The people of Liverpool have been urged to turn in the masked gunman who killed a nine-year-old girl as he chased his intended target into her home.

The chief constable of Merseyside police, Serena Kennedy, said the “shocking” killing of Olivia Pratt-Korbel “crosses every single boundary”, as the force appealed to the “criminal fraternity” in Liverpool for information.

The BBC reported that two sources had come forward and given the same name to Merseyside police as of Wednesday morning.

Officers believe the 35-year-old intended victim is a well-known member of an organised crime group whose main commodity is drugs.

After being shot, he is believed to have used a mobile phone to call at least two associates, who pulled up in an Audi car and took him to hospital.

One senior source said he escaped the house “like a coward”, walking past the dying Olivia and her injured mother on the way out, having brought the carnage to them while trying to save himself from a gangland killing.

Detectives were at his hospital bedside and trying to talk to him. Armed officers were on standby to arrest or shoot the gunman if he was located.

Olivia Pratt-Korbel
Olivia Pratt-Korbel. The nine-year-old was standing behind her mother when the gunman opened fire. Photograph: unkown/Telegraph

Harry Doyle, the assistant mayor of Liverpool and councillor for the area where the shooting took place, told BBC Radio 4’s Today programme that Liverpool had changed in the last 15 years and he was confident Olivia’s killer would be brought to justice.

He said a charity community centre, The Drive, near the crime scene in Finch Lane, was open on Wednesday for people to come forward if they preferred to share information with people they “know and trust”.

“The city is in a different place to where it was 15 years ago,” he said. “People have tried to draw a line with the murder of Rhys Jones … the city has moved a lot in the last 15 years … our understanding and police understanding has changed particularly around gun crime … we’re confident we will get justice.”

Tom Williams, the auxiliary bishop of Liverpool, said anger was now the most prevalent emotion in the city.
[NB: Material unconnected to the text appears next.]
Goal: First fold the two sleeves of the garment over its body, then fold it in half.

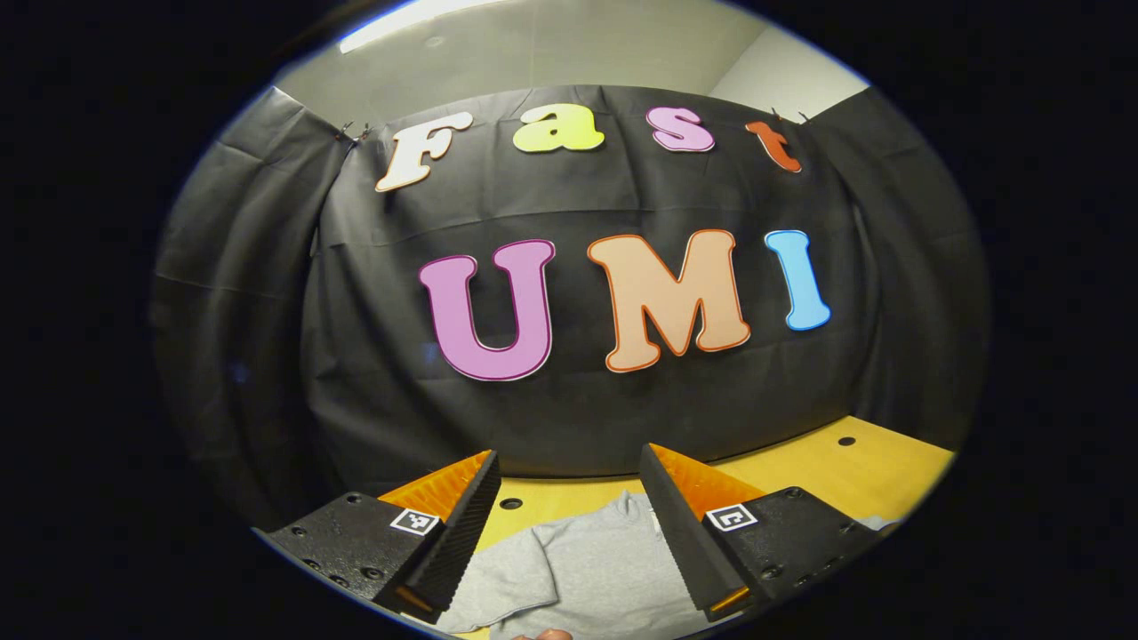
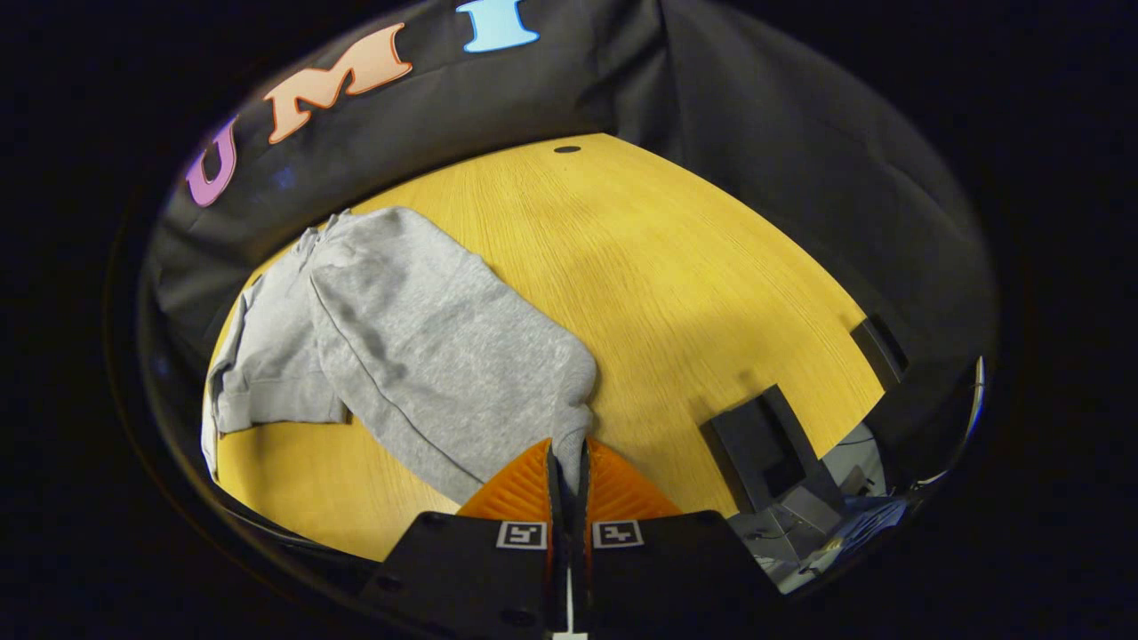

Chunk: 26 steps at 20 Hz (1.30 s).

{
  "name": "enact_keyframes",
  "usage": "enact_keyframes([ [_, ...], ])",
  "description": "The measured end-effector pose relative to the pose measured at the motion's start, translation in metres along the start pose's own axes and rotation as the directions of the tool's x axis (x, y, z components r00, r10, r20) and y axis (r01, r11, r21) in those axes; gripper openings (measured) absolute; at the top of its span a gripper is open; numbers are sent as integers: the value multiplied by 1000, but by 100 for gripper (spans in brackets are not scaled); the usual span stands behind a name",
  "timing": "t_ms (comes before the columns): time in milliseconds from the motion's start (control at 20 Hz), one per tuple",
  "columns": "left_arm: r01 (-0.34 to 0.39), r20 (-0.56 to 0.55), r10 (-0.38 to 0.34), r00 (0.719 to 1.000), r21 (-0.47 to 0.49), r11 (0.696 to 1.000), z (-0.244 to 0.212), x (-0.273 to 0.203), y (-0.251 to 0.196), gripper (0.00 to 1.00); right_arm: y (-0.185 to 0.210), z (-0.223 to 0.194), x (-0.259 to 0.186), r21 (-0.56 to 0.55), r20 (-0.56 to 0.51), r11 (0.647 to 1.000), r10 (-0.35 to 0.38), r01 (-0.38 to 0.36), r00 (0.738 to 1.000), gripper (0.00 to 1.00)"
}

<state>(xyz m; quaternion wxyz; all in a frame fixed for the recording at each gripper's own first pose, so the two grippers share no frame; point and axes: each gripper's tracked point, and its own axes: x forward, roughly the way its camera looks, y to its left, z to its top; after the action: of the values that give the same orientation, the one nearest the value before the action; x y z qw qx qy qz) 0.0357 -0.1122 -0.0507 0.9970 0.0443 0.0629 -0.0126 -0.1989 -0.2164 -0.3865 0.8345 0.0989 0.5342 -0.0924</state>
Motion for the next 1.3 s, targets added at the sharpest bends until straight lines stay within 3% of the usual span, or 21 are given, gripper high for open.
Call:
enact_keyframes([
  [300, -46, 13, 45, 999, 6, 999, 1, -3, 14, 93, 33, 62, -13, 14, 94, 996, 89, -90, 992, 5],
  [550, -59, 13, 59, 998, -1, 998, -3, -1, 37, 96, 60, 106, -13, 67, 152, 990, 109, -120, 982, 4],
  [700, -78, 22, 79, 997, -8, 997, -1, 3, 59, 92, 82, 135, -17, 71, 189, 987, 129, -145, 973, 5],
  [1000, -138, 39, 139, 989, -23, 990, 2, 2, 108, 96, 152, 190, -25, 36, 261, 973, 211, -228, 942, 5],
  [1300, -210, 31, 211, 977, -22, 977, -3, -11, 161, 92, 230, 214, -25, -10, 277, 951, 300, -309, 913, 5],
])
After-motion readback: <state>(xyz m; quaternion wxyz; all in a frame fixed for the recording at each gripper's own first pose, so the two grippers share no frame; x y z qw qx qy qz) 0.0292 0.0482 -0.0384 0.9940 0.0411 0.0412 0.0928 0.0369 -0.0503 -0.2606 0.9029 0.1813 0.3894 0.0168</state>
He rejected the notion that Liverpool was a divided city, or that it was the criminals versus the rest.

He told BBC Breakfast: “The one thing that gets me is that people get the impression that we’re a divided city, there’s criminals and everything else. It’s not divided 50/50. There’s a very small percentage and it’s them getting all the headlines all the time which upsets me most of all.

“There’s obviously an element, which we would say is the criminal element, which is there – it’s a minority, it’s a very small minority.”
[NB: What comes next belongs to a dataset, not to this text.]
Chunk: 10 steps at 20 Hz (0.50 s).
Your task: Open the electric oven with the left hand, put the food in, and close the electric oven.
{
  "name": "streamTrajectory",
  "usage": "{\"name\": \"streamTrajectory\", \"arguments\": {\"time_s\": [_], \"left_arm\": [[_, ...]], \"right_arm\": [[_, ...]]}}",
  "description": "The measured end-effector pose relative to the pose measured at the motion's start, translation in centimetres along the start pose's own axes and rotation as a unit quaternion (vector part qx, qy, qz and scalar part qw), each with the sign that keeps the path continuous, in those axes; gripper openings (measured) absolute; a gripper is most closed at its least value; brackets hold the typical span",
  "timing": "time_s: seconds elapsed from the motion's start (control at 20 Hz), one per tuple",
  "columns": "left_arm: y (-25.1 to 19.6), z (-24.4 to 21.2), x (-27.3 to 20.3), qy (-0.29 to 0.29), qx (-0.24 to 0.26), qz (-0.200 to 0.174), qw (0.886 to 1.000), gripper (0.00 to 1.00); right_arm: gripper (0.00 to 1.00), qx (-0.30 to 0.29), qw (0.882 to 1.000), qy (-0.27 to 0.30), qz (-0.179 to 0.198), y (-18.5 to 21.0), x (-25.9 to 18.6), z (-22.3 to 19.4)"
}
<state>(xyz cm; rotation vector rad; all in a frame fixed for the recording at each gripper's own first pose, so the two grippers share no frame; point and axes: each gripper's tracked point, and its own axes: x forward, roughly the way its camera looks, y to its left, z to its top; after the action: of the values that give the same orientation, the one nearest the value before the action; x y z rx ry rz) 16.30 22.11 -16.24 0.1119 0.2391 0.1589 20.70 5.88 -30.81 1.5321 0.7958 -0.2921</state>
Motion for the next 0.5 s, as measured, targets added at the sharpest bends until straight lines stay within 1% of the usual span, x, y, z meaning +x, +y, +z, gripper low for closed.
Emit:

Olivia died on Monday night when a 35-year-old man, unknown to the family, ran into her terrace house in Kingsheath Avenue, in the Dovecot area of the city, in an attempt to get away from a gunman, police said.

The nine-year-old was standing directly behind her mother, Cheryl, when the gunman opened fire. The bullet struck Cheryl in the wrist and passed through her and into Olivia’s chest. The gunman fired again at the fleeing alleged gang member.
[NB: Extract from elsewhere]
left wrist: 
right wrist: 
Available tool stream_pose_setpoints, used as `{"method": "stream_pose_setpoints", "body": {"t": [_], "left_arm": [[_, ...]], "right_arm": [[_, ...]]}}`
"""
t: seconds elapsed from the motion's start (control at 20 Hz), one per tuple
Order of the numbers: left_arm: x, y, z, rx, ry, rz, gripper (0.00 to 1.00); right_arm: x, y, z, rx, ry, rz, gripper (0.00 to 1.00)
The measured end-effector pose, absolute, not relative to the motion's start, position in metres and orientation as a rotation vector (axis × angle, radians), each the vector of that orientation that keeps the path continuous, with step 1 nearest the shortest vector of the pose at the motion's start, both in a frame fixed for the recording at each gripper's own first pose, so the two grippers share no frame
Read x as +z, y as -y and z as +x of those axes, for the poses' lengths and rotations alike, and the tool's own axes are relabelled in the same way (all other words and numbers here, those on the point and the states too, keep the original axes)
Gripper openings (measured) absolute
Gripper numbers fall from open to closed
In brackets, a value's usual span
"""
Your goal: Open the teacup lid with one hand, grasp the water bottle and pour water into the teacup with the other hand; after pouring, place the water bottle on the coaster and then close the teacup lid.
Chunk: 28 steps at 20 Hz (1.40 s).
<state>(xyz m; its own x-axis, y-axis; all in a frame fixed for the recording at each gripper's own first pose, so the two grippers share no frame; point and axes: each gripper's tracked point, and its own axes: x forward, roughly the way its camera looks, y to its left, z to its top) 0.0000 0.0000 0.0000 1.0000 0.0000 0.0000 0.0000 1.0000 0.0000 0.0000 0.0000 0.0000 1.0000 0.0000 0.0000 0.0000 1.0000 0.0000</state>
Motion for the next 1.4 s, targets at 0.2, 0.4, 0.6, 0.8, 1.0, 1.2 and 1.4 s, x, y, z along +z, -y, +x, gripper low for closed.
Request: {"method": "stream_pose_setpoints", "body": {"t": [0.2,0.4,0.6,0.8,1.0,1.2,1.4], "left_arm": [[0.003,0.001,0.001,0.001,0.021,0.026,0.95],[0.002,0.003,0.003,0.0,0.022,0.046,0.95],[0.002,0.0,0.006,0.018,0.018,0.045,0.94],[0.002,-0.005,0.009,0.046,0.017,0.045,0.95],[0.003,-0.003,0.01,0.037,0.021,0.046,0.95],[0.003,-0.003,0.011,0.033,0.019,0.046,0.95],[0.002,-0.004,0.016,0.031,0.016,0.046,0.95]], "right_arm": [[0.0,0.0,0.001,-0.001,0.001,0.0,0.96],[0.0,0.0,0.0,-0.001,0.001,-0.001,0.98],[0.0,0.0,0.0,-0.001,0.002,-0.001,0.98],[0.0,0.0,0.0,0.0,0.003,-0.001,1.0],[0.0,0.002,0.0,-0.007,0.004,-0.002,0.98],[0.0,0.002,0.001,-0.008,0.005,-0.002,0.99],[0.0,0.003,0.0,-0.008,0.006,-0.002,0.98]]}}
Police arrived and Olivia was rushed to Alder Hey children’s hospital, where she died.

Olivia went to St Margaret Mary’s Catholic junior school in Huyton, where she was thought of as a kind-hearted, helpful and happy little girl, according to her headteacher, Rebecca Wilkinson.

A forensics team on the streets of Dovecot, Liverpool, after the shooting of Olivia Pratt-Korbel.
A forensics team on the streets of Dovecot, Liverpool, after the shooting. Photograph: Robyn Vinter/The Guardian

She said: “Olivia was a much-loved member of our school. She had a beautiful smile, a lovely sense of humour and a bubbly personality. She was kind-hearted and would go out of her way to help others.”

The prime minister, Boris Johnson, described the shooting as an “unimaginable tragedy” and promised that Merseyside police would get “whatever they need to catch those responsible”.

The killing happened exactly 15 years after 11-year-old Rhys Jones was fatally shot in Croxteth, Liverpool.